Work to complete = Answer with one number only: the count of lines below that hold the word "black".

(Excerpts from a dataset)
---------------
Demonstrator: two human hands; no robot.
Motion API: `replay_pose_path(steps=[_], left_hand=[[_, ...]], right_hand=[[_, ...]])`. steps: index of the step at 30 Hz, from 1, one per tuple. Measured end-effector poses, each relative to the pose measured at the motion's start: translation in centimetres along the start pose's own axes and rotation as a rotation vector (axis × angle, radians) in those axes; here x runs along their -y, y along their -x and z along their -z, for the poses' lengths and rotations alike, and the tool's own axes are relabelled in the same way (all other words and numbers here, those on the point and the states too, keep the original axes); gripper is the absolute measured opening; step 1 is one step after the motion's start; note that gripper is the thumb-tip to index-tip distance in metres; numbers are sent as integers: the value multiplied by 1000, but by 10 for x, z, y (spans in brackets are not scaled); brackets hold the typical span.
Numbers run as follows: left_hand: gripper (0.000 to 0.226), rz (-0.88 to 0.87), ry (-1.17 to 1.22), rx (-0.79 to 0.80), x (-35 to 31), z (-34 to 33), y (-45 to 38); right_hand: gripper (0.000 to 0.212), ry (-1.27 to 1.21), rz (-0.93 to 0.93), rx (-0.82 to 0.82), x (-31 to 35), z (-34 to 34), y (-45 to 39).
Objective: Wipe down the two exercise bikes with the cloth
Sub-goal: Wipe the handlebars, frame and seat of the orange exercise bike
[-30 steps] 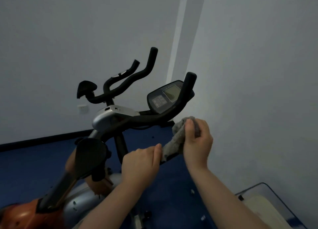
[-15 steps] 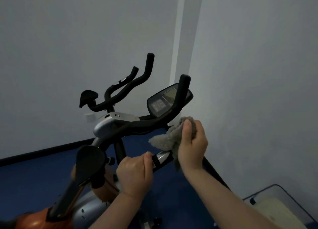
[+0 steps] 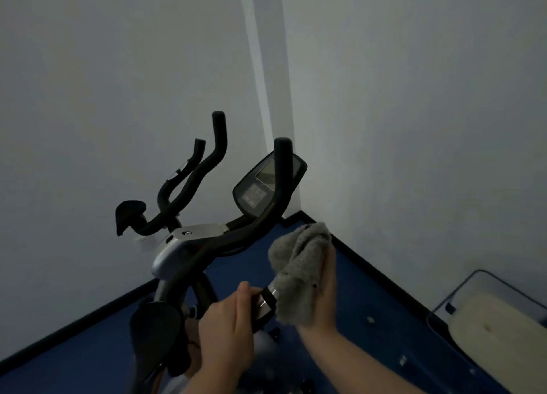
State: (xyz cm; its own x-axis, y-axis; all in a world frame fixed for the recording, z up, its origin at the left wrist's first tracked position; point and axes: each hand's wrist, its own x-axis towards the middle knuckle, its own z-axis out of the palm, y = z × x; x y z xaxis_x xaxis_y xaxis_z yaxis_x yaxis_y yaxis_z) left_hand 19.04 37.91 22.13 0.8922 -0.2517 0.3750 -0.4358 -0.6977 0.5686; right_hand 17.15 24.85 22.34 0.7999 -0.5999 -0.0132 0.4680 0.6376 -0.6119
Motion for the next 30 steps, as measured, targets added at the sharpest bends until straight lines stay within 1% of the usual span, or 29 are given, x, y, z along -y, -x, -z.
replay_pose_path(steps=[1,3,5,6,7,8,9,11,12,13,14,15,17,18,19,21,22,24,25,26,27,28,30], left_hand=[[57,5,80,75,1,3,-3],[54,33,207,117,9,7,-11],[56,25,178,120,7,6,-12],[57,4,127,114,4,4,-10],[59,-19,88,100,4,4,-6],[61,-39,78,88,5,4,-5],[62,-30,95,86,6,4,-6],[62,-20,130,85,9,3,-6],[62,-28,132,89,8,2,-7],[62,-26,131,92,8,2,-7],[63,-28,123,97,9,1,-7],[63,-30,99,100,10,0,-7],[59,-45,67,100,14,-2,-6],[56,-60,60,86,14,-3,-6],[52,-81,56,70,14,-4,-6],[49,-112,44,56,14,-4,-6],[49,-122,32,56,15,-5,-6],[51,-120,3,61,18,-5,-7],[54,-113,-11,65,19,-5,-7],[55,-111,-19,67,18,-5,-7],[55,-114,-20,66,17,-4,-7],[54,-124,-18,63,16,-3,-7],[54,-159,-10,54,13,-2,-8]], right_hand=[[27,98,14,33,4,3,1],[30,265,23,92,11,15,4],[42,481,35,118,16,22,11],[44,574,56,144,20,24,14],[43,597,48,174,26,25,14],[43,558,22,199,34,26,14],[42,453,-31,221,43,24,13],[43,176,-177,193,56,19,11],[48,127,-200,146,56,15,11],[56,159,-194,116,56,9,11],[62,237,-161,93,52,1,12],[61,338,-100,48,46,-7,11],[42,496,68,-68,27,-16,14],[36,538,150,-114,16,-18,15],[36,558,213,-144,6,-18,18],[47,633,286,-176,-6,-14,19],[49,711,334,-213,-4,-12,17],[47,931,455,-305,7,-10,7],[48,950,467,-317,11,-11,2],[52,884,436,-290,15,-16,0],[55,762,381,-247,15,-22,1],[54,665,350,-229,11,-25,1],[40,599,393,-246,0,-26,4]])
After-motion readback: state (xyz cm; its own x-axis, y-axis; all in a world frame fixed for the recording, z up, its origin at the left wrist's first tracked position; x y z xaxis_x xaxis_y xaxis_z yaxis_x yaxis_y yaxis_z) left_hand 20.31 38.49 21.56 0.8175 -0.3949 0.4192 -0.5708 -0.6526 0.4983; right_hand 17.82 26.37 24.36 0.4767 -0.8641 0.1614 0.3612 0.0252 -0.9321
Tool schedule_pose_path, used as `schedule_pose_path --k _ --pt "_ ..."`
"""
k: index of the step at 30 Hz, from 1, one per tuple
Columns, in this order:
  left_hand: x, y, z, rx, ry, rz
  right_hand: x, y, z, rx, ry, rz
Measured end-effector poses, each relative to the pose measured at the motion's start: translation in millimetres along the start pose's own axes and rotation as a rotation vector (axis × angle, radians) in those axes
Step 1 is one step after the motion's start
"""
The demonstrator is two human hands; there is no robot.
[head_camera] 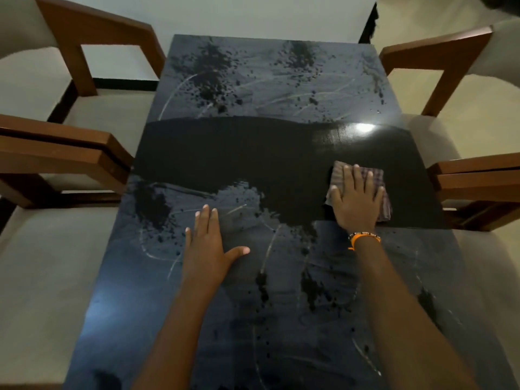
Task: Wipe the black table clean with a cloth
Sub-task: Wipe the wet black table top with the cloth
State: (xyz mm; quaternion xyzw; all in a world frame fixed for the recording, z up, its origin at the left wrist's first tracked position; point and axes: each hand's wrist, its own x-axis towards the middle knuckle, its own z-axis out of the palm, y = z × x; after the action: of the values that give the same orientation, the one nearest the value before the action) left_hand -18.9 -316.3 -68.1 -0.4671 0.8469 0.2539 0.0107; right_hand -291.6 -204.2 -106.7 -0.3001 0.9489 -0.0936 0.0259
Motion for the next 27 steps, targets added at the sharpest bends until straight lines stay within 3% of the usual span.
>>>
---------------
Solved exercise = 2